Tak, po nic. Jest takie pojęcie jak flanerowanie, które bardzo lubię. Flanerować to znaczy włóczyć się po mieście bez celu. Ja akurat to lubię i to mnie bardzo relaksuje. To oczywiście jest zupełnie bezcelowym działaniem, ale istota spokoju też polega na tym, że tam nie ma celu. Celem jest po prostu bycie z samym sobą. Dobrze też działają różne techniki oddechowe. Koncentracja na oddechu. Na przykład nabieram powietrza i przy wydechu liczę: raz, dwa... i tak do dziesięciu. Ale to może być cokolwiek. Niektórzy lubią sobie wejść do kościoła. Nawet osoby niewierzące. Bo tam jest jednak taki spokój. Każdy musi poszukać sobie czegoś takiego. To jest niezbędne.

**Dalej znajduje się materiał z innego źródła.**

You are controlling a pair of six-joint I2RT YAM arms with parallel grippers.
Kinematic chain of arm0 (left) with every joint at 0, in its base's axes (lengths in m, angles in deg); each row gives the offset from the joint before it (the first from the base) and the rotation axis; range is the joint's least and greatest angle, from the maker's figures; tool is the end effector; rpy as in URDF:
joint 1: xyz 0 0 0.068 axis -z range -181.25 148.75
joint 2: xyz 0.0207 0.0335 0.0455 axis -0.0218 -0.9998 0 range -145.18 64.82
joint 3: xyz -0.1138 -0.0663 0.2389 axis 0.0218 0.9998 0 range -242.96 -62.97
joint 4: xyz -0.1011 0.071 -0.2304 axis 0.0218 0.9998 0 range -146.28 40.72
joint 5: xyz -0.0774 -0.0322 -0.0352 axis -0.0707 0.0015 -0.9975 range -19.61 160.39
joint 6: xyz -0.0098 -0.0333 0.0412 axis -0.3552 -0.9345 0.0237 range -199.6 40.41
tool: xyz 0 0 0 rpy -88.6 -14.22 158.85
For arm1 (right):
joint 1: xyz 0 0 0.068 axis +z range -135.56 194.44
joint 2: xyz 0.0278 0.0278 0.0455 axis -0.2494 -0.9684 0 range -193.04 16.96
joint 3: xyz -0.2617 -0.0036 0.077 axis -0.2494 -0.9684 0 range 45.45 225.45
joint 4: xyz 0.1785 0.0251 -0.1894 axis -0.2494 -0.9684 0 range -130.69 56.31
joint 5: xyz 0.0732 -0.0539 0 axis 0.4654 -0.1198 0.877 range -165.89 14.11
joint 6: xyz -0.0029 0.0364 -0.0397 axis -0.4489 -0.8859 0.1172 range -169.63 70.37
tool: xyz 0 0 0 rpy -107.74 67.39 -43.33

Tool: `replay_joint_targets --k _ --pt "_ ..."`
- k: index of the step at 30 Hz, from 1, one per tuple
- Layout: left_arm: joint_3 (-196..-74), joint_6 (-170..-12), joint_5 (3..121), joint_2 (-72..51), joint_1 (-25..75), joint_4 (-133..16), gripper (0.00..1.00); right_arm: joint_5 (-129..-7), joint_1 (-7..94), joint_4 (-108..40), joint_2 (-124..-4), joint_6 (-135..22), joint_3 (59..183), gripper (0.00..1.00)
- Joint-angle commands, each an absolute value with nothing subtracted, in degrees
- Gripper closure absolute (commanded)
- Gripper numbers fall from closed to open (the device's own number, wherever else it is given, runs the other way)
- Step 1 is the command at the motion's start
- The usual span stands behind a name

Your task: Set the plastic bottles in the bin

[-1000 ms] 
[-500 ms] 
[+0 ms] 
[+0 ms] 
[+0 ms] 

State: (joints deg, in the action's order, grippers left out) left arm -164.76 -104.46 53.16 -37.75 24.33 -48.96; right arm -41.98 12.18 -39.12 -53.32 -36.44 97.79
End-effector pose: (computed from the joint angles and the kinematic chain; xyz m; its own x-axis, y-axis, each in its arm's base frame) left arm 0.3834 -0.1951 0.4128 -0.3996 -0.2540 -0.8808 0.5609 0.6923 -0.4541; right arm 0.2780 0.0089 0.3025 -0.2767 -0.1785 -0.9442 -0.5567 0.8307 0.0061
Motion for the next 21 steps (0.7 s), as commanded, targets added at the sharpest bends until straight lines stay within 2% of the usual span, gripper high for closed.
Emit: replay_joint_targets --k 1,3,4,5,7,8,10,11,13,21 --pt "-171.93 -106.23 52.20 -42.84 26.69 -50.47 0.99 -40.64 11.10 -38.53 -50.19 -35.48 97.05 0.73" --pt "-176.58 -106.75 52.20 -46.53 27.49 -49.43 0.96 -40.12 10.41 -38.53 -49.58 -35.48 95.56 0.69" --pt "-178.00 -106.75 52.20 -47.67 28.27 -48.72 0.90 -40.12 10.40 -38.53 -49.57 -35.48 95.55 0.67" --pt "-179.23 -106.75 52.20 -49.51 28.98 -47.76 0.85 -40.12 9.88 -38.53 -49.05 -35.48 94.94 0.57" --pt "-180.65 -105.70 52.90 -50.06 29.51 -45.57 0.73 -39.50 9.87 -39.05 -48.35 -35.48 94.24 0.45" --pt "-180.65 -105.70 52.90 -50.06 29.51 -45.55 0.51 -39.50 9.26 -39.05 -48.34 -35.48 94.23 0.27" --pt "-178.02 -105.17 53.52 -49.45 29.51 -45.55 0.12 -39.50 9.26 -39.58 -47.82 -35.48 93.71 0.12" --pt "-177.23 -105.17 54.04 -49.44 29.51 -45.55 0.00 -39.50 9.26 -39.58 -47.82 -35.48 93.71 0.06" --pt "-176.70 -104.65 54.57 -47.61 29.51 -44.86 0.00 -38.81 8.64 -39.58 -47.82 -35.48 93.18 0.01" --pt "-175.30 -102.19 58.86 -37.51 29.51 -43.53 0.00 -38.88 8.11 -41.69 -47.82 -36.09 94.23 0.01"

Trochę taka jest też idea ciszy wyborczej, od której zaczęliśmy. Żeby był jeszcze spokój, żeby się zastanowić. A nie ulegać czemuś, co się pojawia. I taka jest też idea włączania spokoju i ciszy w nasze codzienne życie. Druga rzecz jest taka, że w ciszy możemy też jakby usłyszeć siebie, że coś jednak nam nie pasuje w tym życiu. Że może coś jednak chcielibyśmy zmienić.

Ale może nie zawsze tego chcemy? Może już nie warto się zastanawiać, mieć wątpliwości, wyciszać się? W takim świecie dziś żyjemy?

Wtedy się godzimy, że jesteśmy jakimś człowiekiem sformatowanym, jak to mówi Andrzej Stasiuk. Czyli takim, który jest przygotowany do tego, żeby żyć w korpo-świecie. Już nie mówię o korpo-firmie, ale w ogóle świecie. Żeby podążać, realizować jakieś plany, cele. Tylko czyje? W ciszy można zastanowić się szerzej - nie chcę mówić jakoś górnolotnie - ale (zastanowić się) w ogóle nad swoją kondycją. Póki mamy 20, 30 lat, to wszystko wygląda inaczej. Potem mamy 40, 50 - i już inaczej myślimy, bo wiemy, że czas się kurczy. Że już pewne rzeczy wydarzą się albo się nie wydarzą. Wtedy się jakby rozliczamy, bo widzimy, co się stało z dziećmi, co się stało z pracą, jak to życie się powiodło, czy możemy coś naprawić. Oczywiście w przypadku trzydziestolatków to jest złudzenie, wydaje im się, że mają świat u stóp - a nim się obejrzą...

W każdym razie zachęcam wszystkich do tego, by skupiali się na sobie bardziej i poszukiwali takiego osobistego spokoju i wyciszenia.